One place to start is with confession. So a very important part of giving testimony is making space for confession for the individual and for the community.
There are wonderful penitential psalms in the Psalter that give a script for confession when it is too hard to make up the words. We have the stories of David. In the books of Samuel and Kings we see in David, a leader in the community who is also a warrior who is also a sinner. We're told in Chronicles that he has blood on his hands.
We also have resources in the Psalms and in the Book of Lamentations for individual and communal lament. It is so important to be able to give voice to the pain when you don't have the answers. The most common type of Psalm in our Psalter with 150 Psalms overwhelmingly, is the lament, which could also be called the complaint.

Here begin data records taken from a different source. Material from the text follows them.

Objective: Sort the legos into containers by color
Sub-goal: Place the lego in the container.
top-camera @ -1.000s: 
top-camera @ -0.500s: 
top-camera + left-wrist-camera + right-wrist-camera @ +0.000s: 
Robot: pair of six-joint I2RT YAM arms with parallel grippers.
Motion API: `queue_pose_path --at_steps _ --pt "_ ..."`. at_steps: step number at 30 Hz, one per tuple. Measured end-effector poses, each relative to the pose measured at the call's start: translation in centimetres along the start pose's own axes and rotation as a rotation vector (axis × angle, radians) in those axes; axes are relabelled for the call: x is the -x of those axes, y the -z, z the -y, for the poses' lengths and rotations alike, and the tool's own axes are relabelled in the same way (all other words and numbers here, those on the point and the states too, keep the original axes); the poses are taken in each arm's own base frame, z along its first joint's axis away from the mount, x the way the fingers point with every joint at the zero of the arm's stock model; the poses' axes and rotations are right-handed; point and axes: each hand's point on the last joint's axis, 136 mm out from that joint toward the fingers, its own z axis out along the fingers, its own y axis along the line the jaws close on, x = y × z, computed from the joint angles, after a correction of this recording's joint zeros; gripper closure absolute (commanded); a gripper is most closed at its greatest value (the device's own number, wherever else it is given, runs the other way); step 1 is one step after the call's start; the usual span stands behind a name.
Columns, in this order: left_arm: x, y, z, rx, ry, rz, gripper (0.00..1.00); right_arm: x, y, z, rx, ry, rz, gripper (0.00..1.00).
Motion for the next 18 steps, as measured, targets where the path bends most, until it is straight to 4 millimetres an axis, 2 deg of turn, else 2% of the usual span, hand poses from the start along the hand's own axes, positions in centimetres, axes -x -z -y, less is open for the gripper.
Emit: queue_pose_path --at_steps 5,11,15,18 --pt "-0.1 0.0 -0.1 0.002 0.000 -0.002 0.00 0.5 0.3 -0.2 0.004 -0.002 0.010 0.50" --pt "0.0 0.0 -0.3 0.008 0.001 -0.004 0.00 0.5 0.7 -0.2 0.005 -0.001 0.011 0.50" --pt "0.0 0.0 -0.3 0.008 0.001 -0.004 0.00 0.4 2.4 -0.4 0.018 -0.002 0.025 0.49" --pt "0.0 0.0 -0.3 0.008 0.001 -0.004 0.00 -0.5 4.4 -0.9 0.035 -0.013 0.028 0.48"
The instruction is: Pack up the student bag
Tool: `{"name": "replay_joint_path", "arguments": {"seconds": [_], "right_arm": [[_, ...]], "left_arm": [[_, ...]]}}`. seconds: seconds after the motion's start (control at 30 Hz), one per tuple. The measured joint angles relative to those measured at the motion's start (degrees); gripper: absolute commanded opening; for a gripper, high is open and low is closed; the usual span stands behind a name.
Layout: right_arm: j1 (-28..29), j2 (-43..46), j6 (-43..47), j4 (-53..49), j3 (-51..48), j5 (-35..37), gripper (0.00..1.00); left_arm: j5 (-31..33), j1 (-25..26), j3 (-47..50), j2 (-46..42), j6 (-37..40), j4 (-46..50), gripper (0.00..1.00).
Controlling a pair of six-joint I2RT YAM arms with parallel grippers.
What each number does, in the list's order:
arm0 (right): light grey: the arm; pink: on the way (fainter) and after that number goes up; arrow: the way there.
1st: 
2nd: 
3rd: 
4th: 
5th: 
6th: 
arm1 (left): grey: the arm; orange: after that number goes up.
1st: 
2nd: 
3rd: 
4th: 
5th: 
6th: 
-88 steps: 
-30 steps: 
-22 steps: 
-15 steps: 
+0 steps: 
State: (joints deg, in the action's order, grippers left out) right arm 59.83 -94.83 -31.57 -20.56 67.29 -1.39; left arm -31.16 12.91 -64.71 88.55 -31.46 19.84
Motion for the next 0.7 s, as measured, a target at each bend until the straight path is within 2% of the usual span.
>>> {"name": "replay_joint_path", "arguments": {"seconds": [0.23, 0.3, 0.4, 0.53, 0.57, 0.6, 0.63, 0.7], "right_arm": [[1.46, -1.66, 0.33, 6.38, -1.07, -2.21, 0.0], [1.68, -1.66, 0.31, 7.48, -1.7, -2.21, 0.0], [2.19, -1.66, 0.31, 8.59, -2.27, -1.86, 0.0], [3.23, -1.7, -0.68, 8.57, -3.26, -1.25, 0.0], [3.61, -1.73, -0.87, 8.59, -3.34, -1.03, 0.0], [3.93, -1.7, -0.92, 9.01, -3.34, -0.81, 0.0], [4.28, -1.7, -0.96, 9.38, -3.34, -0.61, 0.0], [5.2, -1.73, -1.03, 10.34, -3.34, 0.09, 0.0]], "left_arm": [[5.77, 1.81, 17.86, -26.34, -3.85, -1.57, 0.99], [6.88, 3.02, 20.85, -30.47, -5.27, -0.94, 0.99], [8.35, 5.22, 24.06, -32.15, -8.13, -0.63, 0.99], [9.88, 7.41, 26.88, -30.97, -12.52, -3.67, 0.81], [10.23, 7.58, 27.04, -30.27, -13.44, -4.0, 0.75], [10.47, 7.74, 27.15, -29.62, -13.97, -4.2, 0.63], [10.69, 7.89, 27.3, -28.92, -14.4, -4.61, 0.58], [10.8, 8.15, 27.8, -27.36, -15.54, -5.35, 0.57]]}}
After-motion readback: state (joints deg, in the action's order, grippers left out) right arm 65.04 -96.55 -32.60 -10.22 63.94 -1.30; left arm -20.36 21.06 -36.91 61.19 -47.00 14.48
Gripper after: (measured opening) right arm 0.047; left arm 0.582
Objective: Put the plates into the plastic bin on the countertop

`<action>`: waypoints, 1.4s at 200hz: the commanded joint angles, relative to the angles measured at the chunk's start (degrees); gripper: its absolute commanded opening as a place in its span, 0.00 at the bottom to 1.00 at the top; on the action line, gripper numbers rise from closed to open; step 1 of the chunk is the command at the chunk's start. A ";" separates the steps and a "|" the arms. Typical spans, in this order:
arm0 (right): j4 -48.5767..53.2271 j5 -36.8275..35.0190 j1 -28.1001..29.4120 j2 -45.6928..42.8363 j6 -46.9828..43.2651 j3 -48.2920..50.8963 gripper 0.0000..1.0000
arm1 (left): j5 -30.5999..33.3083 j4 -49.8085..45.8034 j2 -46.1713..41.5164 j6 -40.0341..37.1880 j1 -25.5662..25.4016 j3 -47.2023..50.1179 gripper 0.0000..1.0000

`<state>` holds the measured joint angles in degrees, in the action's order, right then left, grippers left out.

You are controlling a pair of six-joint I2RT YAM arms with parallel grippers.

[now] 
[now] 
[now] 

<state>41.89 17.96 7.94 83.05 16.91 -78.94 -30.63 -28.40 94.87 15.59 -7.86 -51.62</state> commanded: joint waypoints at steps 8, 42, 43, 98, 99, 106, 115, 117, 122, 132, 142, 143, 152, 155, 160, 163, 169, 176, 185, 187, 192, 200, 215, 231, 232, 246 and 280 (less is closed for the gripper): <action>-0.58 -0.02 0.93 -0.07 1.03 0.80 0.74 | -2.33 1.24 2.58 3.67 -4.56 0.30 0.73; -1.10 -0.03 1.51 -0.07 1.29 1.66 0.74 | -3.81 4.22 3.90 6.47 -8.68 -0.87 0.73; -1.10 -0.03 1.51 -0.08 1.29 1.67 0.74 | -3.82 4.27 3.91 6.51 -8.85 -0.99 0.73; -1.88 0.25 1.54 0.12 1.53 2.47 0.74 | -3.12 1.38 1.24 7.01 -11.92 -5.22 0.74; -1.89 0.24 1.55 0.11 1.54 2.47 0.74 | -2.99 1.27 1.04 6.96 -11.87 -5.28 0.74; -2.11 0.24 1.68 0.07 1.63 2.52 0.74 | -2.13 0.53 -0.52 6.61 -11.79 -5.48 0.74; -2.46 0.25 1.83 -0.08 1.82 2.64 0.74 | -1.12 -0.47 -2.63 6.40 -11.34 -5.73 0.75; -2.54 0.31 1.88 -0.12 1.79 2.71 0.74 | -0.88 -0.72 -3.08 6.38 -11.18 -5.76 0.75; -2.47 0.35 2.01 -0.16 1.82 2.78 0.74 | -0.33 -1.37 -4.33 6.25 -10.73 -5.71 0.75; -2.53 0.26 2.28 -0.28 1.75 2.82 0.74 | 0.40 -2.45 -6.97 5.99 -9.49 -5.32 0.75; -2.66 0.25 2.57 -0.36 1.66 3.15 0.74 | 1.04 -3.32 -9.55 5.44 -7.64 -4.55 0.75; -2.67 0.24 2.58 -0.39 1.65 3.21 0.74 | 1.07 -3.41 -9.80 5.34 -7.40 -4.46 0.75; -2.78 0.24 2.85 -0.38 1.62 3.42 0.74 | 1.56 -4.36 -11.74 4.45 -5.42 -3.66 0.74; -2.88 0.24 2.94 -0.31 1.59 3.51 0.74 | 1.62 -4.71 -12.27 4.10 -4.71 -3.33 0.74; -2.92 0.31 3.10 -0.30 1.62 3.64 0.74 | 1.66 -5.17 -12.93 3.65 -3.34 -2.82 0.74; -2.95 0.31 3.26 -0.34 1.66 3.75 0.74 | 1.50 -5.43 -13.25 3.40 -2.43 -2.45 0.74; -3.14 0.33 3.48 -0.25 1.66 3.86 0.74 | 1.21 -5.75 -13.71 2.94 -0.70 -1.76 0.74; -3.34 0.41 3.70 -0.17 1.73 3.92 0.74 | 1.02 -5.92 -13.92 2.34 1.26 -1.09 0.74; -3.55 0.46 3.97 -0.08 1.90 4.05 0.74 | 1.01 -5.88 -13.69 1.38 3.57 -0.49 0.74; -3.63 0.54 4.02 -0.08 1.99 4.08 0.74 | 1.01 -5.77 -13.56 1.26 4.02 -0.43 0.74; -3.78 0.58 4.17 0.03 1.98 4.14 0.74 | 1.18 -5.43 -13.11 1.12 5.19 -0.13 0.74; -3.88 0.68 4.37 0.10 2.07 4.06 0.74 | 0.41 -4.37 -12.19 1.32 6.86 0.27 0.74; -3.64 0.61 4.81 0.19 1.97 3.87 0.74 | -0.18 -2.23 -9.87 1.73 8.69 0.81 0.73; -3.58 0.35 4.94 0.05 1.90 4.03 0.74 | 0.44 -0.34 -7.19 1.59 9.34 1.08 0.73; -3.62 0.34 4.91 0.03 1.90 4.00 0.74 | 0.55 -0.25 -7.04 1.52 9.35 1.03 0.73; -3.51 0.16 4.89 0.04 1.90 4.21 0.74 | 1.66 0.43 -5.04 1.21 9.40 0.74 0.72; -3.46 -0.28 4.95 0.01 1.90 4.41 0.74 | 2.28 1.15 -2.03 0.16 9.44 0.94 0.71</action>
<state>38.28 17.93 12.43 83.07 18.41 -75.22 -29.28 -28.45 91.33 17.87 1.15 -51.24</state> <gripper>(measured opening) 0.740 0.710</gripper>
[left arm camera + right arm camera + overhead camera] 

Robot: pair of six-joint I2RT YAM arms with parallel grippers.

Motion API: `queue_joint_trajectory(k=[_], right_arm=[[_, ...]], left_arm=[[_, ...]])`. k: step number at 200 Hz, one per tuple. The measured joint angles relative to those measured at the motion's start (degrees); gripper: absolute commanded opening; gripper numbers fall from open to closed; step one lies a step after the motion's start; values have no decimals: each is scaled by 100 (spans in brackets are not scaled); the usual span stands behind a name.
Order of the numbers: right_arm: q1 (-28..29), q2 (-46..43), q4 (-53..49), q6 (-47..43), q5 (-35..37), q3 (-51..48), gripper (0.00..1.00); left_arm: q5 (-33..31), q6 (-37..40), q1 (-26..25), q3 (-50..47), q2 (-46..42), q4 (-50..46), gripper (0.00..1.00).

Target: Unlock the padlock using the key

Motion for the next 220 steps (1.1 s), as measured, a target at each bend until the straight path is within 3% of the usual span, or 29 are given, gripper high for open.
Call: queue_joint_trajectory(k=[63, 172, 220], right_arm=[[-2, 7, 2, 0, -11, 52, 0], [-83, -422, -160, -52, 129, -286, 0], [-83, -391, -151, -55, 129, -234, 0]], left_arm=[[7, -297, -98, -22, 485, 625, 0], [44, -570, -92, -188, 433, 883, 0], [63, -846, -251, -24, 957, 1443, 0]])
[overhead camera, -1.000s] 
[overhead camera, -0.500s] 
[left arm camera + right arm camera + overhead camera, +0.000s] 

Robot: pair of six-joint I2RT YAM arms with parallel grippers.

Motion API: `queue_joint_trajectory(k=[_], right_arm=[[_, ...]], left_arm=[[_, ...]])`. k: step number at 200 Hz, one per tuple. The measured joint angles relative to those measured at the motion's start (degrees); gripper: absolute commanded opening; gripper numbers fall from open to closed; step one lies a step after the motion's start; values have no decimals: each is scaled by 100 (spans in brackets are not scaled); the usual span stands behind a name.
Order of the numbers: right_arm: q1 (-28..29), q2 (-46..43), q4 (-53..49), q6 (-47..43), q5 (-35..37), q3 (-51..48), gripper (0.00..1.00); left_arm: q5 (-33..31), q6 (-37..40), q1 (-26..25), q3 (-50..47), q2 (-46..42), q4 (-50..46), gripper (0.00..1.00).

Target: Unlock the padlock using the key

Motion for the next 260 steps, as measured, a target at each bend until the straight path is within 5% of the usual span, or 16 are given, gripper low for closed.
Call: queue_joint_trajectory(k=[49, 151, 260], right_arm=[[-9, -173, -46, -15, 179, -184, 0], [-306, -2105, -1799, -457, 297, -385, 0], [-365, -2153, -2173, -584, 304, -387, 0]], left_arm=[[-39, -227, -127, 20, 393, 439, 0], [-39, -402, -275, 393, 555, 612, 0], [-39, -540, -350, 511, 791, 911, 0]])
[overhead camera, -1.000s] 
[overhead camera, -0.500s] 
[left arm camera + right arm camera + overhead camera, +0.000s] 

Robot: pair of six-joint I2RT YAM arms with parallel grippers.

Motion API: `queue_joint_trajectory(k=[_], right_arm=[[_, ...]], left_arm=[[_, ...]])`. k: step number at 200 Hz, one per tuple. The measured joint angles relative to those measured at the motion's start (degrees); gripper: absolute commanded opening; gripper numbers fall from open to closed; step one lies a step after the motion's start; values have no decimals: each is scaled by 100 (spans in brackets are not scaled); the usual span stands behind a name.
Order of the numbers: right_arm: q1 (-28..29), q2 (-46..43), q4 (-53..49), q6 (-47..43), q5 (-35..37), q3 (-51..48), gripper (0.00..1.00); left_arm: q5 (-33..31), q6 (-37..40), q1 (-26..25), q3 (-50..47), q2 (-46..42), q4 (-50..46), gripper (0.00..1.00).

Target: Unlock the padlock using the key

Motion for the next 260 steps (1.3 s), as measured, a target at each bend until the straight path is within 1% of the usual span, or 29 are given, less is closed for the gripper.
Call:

The Book of Lamentations has another name in Hebrew. It's the book of How; How did all this happen? How did I experience this? How do I hold this? These prayers, these songs let the individual and the community give voice to those questions. We also have the prophetic books in the Bible; Isaiah, Jeremiah, Ezekiel, and Nahum.
These are books written primarily in poetry. Poetry has a more immediate effect on the senses than prose. And these prophetic books in their poetry give voice to the horrors of war with an immediacy that can mimic the experience of soldiers. And testify, portraying the sounds and sights and smells of war, heaps of bodies, clatter of wheels and weapons, bloody wounds, the shame of captivity or defeat.
These are the obvious, visible wounds of war.
The blessing that we have in these books in the Bible is that any who claim these books as scripture can hold in their hands this testimony and know that this book contains all the horrors that cannot always be spoken. All the horrors that a soldier knows are in this book.